- Task instructions
Reproduce the entries shown below only from the line with "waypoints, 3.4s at" down to the line with "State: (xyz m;", keeping both end lines and copying each one exactly.
Task data Start Marker
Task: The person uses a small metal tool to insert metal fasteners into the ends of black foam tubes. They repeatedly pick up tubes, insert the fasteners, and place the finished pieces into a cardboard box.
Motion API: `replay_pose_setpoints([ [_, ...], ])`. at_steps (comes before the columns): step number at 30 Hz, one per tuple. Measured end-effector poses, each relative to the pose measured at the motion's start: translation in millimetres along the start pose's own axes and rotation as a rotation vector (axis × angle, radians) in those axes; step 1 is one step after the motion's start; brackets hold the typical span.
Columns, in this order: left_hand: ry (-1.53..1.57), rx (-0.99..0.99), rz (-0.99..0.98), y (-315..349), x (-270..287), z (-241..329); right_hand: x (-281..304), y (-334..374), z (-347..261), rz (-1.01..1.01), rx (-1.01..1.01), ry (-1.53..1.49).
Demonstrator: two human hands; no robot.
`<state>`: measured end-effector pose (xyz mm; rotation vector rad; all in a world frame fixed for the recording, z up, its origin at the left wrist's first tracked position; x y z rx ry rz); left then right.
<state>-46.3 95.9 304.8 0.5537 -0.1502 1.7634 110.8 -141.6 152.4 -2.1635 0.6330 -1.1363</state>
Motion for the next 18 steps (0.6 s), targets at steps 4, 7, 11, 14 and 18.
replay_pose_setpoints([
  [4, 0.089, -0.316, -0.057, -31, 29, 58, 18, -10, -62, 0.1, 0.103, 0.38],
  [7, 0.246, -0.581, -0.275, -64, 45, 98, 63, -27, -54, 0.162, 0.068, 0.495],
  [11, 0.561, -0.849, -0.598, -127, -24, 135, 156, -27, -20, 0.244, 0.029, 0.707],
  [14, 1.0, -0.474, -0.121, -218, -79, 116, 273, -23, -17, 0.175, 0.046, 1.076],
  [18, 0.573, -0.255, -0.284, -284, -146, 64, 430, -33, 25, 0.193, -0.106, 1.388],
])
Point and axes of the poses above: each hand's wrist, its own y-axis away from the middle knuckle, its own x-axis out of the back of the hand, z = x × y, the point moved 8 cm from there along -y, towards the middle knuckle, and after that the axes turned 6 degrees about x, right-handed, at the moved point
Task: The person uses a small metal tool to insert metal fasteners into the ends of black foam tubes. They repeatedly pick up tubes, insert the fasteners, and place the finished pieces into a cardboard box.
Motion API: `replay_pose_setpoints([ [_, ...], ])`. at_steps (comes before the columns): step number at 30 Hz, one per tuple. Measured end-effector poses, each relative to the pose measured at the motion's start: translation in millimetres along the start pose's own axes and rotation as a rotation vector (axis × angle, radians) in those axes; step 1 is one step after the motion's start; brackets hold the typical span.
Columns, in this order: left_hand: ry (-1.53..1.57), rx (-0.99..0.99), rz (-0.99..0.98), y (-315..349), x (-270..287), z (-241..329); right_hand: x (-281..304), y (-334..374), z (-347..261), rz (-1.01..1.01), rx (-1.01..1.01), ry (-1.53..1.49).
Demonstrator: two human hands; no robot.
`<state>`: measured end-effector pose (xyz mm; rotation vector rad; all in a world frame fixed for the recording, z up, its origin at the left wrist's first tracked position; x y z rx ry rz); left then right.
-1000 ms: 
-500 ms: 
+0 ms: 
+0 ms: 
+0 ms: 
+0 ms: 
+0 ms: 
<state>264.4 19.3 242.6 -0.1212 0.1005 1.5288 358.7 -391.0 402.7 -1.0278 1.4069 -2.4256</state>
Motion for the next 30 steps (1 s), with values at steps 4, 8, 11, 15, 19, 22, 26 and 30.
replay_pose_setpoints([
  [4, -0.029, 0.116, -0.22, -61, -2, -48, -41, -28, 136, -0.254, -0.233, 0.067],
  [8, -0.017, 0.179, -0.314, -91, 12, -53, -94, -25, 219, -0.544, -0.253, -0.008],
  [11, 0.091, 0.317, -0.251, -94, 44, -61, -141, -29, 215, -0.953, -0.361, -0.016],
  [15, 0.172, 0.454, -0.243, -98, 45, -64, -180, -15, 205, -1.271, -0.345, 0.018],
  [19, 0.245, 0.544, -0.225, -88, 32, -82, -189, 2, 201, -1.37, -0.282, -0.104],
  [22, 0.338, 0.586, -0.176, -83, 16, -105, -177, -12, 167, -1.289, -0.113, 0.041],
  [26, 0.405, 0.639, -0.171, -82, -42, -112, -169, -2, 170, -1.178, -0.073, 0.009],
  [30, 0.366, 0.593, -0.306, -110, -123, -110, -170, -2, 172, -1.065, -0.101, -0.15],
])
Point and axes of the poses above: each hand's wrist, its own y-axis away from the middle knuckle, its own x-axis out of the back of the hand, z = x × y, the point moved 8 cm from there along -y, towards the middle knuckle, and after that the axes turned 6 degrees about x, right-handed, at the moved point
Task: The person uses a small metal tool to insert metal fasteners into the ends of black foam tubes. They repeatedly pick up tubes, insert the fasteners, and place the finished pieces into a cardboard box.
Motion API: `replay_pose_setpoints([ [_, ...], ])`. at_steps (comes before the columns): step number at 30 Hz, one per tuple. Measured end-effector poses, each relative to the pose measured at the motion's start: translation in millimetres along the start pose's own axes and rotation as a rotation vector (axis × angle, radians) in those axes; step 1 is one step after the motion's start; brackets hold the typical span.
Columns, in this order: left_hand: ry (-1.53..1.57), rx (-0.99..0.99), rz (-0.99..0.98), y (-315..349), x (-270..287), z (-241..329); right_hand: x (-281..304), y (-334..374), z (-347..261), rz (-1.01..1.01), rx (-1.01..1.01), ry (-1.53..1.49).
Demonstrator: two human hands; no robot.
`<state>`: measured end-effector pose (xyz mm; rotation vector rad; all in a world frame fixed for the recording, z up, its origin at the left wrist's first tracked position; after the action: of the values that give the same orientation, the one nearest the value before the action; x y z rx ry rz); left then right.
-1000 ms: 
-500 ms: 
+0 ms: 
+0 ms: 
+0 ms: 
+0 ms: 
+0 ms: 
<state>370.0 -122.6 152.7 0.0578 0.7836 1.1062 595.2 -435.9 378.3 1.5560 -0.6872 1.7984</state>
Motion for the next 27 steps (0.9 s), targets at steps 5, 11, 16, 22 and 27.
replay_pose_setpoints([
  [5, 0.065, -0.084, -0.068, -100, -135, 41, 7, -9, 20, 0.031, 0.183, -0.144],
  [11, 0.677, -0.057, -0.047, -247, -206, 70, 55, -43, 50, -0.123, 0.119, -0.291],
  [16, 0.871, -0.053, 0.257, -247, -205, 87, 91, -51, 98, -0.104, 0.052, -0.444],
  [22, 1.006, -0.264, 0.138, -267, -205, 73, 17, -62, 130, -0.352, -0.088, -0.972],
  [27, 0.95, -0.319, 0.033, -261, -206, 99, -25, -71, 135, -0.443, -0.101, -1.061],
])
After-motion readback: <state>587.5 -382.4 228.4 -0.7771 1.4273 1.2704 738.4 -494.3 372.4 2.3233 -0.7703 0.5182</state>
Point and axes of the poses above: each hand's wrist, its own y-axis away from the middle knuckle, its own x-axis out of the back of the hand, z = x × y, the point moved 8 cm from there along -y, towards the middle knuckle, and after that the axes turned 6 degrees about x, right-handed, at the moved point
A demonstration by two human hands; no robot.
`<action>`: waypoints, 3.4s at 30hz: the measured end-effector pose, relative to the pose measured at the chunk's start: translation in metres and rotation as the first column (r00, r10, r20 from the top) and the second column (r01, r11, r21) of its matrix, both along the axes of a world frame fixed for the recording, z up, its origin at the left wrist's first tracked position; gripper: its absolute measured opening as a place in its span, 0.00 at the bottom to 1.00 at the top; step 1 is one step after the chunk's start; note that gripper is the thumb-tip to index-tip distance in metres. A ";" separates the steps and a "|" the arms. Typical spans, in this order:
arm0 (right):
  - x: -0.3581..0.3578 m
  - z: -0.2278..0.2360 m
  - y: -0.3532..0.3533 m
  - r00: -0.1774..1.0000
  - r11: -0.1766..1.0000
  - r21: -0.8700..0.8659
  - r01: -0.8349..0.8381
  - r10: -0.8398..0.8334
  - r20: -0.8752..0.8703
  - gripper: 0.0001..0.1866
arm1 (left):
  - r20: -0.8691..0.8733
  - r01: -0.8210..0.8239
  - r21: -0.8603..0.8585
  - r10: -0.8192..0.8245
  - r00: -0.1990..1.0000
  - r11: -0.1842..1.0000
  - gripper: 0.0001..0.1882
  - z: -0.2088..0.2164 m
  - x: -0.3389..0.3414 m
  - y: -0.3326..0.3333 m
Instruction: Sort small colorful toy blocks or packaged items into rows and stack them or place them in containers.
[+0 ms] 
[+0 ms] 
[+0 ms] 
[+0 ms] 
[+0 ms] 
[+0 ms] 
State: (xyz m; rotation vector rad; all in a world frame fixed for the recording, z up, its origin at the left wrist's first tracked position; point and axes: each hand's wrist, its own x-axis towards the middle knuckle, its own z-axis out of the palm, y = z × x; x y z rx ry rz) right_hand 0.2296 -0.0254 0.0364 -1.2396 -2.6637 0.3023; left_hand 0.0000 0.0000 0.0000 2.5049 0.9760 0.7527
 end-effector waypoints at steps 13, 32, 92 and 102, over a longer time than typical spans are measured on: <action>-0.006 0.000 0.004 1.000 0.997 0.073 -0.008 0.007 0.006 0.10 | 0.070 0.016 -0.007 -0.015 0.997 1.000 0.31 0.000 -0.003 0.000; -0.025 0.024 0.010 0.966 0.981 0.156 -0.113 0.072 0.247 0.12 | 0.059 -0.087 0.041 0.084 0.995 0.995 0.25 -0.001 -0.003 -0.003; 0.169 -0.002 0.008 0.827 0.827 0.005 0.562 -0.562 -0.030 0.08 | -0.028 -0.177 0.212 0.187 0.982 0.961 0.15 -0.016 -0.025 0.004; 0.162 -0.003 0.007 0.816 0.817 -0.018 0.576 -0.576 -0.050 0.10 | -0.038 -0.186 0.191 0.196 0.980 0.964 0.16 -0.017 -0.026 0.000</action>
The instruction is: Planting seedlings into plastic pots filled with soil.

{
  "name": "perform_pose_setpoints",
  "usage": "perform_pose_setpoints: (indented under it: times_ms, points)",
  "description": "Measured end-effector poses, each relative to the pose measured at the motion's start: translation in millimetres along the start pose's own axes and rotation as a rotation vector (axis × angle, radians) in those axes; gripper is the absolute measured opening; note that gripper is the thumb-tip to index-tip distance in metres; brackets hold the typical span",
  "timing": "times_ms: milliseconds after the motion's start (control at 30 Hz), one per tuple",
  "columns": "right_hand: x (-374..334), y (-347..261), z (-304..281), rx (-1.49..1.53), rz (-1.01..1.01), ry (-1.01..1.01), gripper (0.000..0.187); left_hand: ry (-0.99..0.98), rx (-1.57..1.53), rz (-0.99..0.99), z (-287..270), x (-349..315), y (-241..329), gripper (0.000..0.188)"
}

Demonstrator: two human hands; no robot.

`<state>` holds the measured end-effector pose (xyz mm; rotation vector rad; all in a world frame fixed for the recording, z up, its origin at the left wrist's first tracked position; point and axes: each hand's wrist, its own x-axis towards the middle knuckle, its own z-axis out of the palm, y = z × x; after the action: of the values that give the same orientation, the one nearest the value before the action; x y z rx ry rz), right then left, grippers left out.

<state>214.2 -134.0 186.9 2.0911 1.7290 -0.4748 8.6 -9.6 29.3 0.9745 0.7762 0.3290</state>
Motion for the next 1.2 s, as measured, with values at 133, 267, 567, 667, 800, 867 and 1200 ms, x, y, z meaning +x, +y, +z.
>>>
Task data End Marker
- Output for this task
`<action>`: waypoints, 3.4s at 30hz: the measured end-effector pose, relative to the pose measured at the chunk's start: translation in metres and rotation as the first column (r00, r10, r20 from the top) and the second column (r01, r11, r21) of its matrix, both along the axes of a world frame fixed for the recording, z up, its origin at the left wrist's first tracked position; gripper: its absolute measured opening as a place in its span, 0.00 at the bottom to 1.00 at the top; step 1 is one step after the chunk's start; note that gripper is the thumb-tip to index-tip distance in metres. A ";" separates the steps and a "|" the arms. Typical spans, in this order:
arm0 (right):
  - x: -0.3581..0.3578 m
  - z: -0.2278..0.2360 m
  - y: -0.3532..0.3533 m
  - r00: -0.1774..1.0000
  - r11: -0.1766..1.0000
  - r21: -0.8700..0.8659
  - r01: -0.8349..0.8381
  - r10: -0.8398..0.8334
  - r20: -0.8752..0.8703
  - gripper: 0.0001..0.1866
arm1 (left):
  - r20: -0.8691..0.8733
  - r01: -0.8210..0.8239
  - r21: -0.8603..0.8585
  - r10: -0.8192..0.8245
  - r00: -0.1990..1.0000
  - r11: -0.1842..1.0000
  - gripper: 0.0001..0.1882
  - z: -0.2088..0.2164 m
  - x: -0.3389..0.3414 m
  - y: -0.3326..0.3333 m
Instruction: Sort small colorful toy blocks or packaged items into rows and stack them or place them in containers.
[+0 ms] 
[+0 ms] 
[+0 ms] 
[+0 ms] 
[+0 ms] 
[+0 ms] 
State: (xyz m; rotation vector rad; all in a world frame fixed for the recording, z up, its origin at the left wrist's first tracked position; point and axes: each hand's wrist, its own x-axis towards the middle knuckle, its own z-axis out of the palm, y = z × x; x y z rx ry rz) right_hand 0.2296 -0.0254 0.0364 -1.2396 -2.6637 0.3023; left_hand 0.0000 0.0000 0.0000 2.5049 0.9760 0.7527

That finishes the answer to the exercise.